• **THE DATA**

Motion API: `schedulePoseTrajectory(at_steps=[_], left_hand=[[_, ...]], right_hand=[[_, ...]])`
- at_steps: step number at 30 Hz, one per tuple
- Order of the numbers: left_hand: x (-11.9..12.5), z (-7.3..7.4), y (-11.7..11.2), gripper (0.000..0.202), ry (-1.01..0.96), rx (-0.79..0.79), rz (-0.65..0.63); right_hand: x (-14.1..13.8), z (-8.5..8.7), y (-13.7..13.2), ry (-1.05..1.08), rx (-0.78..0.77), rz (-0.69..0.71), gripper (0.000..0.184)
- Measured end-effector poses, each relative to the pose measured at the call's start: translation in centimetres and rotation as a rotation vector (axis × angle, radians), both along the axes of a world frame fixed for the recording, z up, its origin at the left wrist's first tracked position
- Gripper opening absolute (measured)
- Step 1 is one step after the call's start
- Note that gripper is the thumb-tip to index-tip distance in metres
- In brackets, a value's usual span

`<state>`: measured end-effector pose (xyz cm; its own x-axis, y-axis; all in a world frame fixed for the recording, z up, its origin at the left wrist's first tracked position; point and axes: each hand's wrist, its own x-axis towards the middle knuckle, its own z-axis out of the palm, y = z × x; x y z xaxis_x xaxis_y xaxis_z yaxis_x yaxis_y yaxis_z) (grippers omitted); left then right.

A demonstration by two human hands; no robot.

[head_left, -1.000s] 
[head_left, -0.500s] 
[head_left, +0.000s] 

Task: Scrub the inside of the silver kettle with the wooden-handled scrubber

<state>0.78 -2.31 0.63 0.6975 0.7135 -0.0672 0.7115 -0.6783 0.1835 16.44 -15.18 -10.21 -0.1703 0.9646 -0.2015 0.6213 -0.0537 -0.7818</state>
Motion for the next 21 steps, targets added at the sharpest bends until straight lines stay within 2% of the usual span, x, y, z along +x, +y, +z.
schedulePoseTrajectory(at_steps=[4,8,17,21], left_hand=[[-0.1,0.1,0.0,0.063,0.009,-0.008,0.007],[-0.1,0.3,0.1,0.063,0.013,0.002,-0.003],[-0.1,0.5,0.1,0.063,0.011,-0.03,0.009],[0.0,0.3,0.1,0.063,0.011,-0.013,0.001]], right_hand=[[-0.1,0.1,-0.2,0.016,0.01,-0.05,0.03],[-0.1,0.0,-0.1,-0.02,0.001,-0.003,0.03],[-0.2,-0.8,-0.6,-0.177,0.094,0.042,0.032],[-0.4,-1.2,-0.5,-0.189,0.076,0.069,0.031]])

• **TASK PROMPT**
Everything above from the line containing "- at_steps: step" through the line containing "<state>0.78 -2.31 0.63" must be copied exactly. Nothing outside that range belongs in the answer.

• **TASK OUTPUT**
- at_steps: step number at 30 Hz, one per tuple
- Order of the numbers: left_hand: x (-11.9..12.5), z (-7.3..7.4), y (-11.7..11.2), gripper (0.000..0.202), ry (-1.01..0.96), rx (-0.79..0.79), rz (-0.65..0.63); right_hand: x (-14.1..13.8), z (-8.5..8.7), y (-13.7..13.2), ry (-1.05..1.08), rx (-0.78..0.77), rz (-0.69..0.71), gripper (0.000..0.184)
- Measured end-effector poses, each relative to the pose measured at the call's start: translation in centimetres and rotation as a rotation vector (axis × angle, radians), both along the axes of a world frame fixed for the recording, z up, its origin at the left wrist's first tracked position
- Gripper opening absolute (measured)
- Step 1 is one step after the call's start
- Note that gripper is the thumb-tip to index-tip distance in metres
- In brackets, a value's usual span

`<state>`: measured end-effector pose (xyz cm; its own x-axis, y-axis; all in a world frame fixed for the recording, z up, its origin at the left wrist's first tracked position; point and axes: each hand's wrist, its own x-axis towards the middle knuckle, its own z-axis out of the palm, y = z × x; x y z xaxis_x xaxis_y xaxis_z yaxis_x yaxis_y yaxis_z) (grippers omitted); left then right.

A demonstration by two human hands; no robot.

[head_left, -1.000s] 
[head_left, -0.500s] 
[head_left, +0.000s] 

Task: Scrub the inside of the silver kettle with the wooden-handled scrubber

<state>0.78 -2.31 0.63 0.6975 0.7135 -0.0672 0.7115 -0.6783 0.1835 16.44 -15.18 -10.21 -0.1703 0.9646 -0.2015 0.6213 -0.0537 -0.7818</state>

This output contains the complete answer.